For the purposes of the special leave application it was accepted that the risk of rupture/stroke associated with the operation Ms Paul underwent in 2006 was no different to the risk had she undergone surgery in 2003, as would have occurred had Dr Cooke not negligently failed to diagnose the aneurysm.
The New South Wales Court of Appeal had concluded that Dr Cooke’s negligence was not the cause of Ms Paul’s surgical complication. His negligence changed the timing of surgery but did not alter the risk associated with it. It did not matter that it could be fairly said that had Ms Paul undergone surgery in 2003, it was very unlikely that she would have suffered the rupture and stroke she did in 2006. Dr Cooke had breached his duty of care, but was not responsible for the stroke.
The High Court rejected the application for permission to appeal from such decision (the special leave application), because its members, in essence, agreed with the Court of Appeal. There was not sufficient doubt to warrant granting permission to appeal.
There is now a clear distinction between diagnosis and treatment cases on one hand and failure to warn cases on the other in this important context. In the latter, it is well recognised (and recently reaffirmed by the High Court in Wallace v Kam, [2013] HCA, 19) that a patient can succeed in a claim if able to show that had they been properly warned of the risks associated with treatment they would have delayed proceeding, even if ultimately such surgery or treatment was likely to occur and would involve the same risks as eventuated at the time of their operation. More must be shown in diagnosis/treatment cases. A negligently caused delay in surgery carrying the same risk is not sufficient for liability.
Paul v Cooke failed, apart from on general causation principle, by reason of the terms of section 5I of the NSW Civil Liability Act which provides that:
“a person is not liable in negligence for harm suffered by another person as a result of the materialization of an inherent risk.”

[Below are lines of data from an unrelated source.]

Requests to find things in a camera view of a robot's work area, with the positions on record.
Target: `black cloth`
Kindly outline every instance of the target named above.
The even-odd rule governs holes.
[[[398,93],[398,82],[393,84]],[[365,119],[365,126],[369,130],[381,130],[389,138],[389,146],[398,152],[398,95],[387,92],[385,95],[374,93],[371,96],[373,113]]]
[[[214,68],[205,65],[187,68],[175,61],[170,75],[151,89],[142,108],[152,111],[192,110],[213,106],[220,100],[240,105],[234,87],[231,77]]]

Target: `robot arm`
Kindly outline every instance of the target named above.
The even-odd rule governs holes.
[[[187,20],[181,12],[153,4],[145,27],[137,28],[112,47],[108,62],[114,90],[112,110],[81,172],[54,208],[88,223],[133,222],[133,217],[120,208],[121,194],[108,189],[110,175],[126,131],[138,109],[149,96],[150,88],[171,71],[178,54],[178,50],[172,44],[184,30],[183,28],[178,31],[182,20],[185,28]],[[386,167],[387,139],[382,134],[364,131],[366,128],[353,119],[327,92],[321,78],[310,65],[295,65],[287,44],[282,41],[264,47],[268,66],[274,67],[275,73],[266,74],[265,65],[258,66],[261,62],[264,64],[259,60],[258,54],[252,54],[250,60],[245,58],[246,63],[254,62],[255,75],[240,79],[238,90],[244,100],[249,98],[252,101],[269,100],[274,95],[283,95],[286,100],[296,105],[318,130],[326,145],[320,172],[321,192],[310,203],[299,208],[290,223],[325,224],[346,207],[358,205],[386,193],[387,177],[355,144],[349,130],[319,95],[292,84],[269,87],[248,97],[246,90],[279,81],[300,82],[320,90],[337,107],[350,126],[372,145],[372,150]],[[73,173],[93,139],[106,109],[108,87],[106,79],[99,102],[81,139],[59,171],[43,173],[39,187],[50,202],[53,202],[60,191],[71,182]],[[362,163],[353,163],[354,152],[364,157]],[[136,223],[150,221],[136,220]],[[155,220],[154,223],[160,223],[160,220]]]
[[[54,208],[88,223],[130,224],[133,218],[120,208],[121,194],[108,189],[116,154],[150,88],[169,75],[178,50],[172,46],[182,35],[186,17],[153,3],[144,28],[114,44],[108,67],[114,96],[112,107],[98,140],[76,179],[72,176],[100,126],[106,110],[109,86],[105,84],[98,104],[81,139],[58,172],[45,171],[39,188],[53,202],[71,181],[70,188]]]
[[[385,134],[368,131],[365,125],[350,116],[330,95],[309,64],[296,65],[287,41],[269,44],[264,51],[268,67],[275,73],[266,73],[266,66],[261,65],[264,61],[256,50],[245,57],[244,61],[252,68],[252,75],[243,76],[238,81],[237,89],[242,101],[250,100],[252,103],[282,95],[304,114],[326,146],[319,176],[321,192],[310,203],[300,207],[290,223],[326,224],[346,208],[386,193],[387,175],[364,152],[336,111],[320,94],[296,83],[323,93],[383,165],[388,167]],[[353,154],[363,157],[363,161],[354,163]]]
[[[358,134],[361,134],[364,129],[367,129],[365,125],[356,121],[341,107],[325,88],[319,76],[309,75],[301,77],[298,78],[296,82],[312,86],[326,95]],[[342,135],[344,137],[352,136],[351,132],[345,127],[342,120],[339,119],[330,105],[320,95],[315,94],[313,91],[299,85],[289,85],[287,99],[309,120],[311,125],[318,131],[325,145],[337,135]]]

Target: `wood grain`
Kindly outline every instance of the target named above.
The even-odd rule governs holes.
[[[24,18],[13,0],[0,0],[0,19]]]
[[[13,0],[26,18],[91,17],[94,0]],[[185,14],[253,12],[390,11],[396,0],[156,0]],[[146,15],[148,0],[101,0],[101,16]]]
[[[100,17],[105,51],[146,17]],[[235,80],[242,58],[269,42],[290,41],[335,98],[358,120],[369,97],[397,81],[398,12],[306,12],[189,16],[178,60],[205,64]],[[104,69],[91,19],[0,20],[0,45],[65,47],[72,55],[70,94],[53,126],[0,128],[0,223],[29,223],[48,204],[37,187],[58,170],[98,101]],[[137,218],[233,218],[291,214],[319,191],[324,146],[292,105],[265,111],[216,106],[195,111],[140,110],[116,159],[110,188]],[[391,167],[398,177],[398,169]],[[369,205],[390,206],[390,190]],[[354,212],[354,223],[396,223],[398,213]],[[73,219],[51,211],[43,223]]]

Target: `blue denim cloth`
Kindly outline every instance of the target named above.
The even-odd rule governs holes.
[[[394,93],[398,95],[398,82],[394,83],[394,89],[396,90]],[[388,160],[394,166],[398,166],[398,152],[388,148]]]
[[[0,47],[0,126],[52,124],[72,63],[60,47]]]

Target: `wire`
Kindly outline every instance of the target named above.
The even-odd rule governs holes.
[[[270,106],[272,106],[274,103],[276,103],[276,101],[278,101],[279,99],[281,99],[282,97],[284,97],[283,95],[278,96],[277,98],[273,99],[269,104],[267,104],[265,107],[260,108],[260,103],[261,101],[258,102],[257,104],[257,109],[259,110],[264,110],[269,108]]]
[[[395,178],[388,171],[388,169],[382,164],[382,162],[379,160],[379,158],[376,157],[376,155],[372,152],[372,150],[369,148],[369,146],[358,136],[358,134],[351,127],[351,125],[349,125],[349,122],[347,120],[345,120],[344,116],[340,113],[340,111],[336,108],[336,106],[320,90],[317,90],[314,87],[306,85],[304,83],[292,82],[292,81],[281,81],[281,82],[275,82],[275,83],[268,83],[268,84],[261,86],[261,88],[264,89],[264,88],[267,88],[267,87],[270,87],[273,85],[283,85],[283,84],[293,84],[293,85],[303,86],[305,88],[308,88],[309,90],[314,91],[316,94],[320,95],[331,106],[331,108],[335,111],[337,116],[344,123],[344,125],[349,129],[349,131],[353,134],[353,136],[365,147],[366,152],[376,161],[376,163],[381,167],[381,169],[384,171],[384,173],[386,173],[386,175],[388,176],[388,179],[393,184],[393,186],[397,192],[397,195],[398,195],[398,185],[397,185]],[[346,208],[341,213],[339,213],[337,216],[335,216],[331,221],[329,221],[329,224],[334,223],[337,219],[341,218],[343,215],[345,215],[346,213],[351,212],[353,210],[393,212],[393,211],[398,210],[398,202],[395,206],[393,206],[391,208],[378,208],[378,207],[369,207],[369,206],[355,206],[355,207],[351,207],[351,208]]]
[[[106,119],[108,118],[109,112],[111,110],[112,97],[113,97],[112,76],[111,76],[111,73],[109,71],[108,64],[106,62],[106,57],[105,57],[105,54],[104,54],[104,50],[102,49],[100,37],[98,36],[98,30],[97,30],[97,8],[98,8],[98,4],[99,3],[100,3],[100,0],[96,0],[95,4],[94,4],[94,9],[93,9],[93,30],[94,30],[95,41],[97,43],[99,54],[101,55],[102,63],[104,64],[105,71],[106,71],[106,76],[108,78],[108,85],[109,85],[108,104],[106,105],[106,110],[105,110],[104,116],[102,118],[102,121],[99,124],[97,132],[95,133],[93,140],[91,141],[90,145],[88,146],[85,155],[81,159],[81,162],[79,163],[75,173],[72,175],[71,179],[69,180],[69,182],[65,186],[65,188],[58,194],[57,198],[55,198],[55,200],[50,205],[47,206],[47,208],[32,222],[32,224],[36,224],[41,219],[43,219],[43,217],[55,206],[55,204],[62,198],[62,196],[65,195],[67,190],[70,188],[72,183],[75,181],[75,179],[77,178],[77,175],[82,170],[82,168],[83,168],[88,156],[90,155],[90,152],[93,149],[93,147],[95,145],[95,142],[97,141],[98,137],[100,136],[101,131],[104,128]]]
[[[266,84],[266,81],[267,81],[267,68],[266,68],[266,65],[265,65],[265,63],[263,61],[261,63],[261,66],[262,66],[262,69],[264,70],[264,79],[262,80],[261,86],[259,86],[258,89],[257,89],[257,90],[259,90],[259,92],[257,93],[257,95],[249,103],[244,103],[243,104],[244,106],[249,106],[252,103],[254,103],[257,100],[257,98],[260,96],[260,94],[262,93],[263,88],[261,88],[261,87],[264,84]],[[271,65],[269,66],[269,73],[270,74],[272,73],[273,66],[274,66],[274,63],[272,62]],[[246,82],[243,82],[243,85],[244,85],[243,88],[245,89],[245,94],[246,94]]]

The New South Wales Court of Appeal rejected argument on Ms Paul’s behalf that this section was limited to materialisation of a risk associated with treatment provided by the negligent defendant. This section was interpreted as broad enough to exclude liability when the inherent risk that materialised, as occurred in the surgery performed by the team caring for Ms Paul in 2006, well after the negligent failure to diagnose by Dr Cooke. Interestingly the WA equivalent provision, section 5P is differently worded from the New South Wales legislation and does seem to be limited to inherent risk associated with the defendant’s treatment.